Vinzenz von Paul starb 1660 in Paris und wurde 1737 heiliggesprochen. Sein Gedenktag ist der 27. September. Er wird heute als Patron karitativer Gesellschaften und Organisationen im Allgemeinen verehrt — ein Patronat, das weniger auf einem einzelnen Wunder beruht als auf einer ganzen Arbeitsweise, die sich noch heute in der Vinzenzgemeinschaft (Saint Vincent de Paul Society) und unzähligen anderen karitativen Organisationen zeigt, die ihre Herangehensweise direkt auf sein Modell organisierter, aufsuchender Barmherzigkeit zurückführen.

Trivia

Was gründete der heilige Vinzenz von Paul?

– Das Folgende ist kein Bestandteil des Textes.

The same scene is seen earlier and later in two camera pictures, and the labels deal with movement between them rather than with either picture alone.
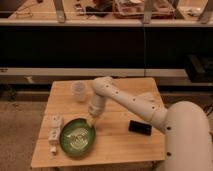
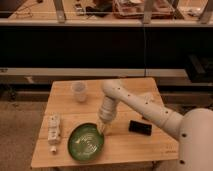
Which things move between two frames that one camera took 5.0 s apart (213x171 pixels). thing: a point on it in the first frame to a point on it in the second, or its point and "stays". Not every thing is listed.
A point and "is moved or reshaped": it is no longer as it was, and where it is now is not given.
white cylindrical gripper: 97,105 to 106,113
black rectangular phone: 139,127 stays
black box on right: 199,68 stays
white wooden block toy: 54,128 stays
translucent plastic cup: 79,90 stays
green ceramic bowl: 77,137 is moved or reshaped
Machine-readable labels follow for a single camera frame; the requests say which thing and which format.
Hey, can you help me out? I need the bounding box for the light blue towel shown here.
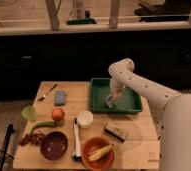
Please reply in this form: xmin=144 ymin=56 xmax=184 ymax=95
xmin=105 ymin=96 xmax=114 ymax=108

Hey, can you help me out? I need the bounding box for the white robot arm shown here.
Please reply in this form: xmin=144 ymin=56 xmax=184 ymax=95
xmin=108 ymin=58 xmax=191 ymax=171

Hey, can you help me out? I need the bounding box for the green plastic tray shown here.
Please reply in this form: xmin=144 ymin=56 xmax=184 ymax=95
xmin=88 ymin=78 xmax=143 ymax=115

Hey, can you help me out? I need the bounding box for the white cup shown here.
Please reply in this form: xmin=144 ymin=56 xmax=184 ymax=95
xmin=77 ymin=111 xmax=93 ymax=128

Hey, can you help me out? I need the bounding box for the blue sponge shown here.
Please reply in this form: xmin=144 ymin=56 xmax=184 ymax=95
xmin=54 ymin=91 xmax=66 ymax=106

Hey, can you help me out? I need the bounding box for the orange fruit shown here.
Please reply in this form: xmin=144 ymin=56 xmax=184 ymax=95
xmin=52 ymin=108 xmax=65 ymax=121

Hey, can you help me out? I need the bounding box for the wooden block eraser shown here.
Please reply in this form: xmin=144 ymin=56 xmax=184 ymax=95
xmin=104 ymin=123 xmax=128 ymax=142

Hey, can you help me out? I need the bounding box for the metal spoon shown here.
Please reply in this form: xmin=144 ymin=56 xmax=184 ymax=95
xmin=37 ymin=83 xmax=58 ymax=101

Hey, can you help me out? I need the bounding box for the orange bowl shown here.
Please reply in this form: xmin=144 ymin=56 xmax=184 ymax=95
xmin=81 ymin=137 xmax=114 ymax=171

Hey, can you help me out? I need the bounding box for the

Er gründete 1625 die Kongregation der Mission, eine Gemeinschaft von Priestern, die sich der Evangelisierung der ländlichen Armen widmete, und 1633, gemeinsam mit Louise de Marillac, die Barmherzigen Schwestern (Vinzentinerinnen), das erste nicht klausurierte Frauenkloster, das sich der aktiven karitativen Arbeit widmete.
Wer war Louise de Marillac?
Eine Witwe und enge Mitarbeiterin des heiligen Vinzenz von Paul, die ihm half, die Laienfrauen der Bruderschaften der Nächstenliebe zu den Barmherzigen Schwestern zusammenzuschließen und 1633 zu leiten; sie selbst wurde heiliggesprochen und wird als Mitbegründerin der Gemeinschaft verehrt.
Was machte die Barmherzigen Schwestern für ihre Zeit ungewöhnlich?
Anders als traditionelle Ordensschwestern, die klausuriert im Kloster lebten, legten die Barmherzigen Schwestern jährlich zu erneuernde Gelübde ab und lebten und arbeiteten unmittelbar unter den Armen — in Krankenhäusern, Wohnungen und auf der Straße —, eine Struktur, die eigens dafür geschaffen war, sie außerhalb der Klausur wirken zu lassen.
Wann wurde Vinzenz von Paul heiliggesprochen, und wessen Patron ist er?
Er wurde 1737 heiliggesprochen und wird heute als Patron karitativer Gesellschaften und Organisationen aller Art verehrt — ein passender Titel, wenn man bedenkt, wie viel seines Lebens er damit verbrachte, Strukturen zu schaffen, in denen andere seine karitative Arbeit nach ihm fortsetzen konnten.
Was waren die von Vinzenz von Paul organisierten Bruderschaften der Nächstenliebe?
Laiengruppen, überwiegend aus Frauen bestehend, die Vinzenz in den Pfarreien organisierte, um Arme und Kranke regelmäßig und organisiert von Tür zu Tür zu besuchen, zu versorgen und zu pflegen — ein Modell strukturierter Laien-Nächstenliebe, das der Gründung der Barmherzigen Schwestern vorausging und direkt in sie einfloss.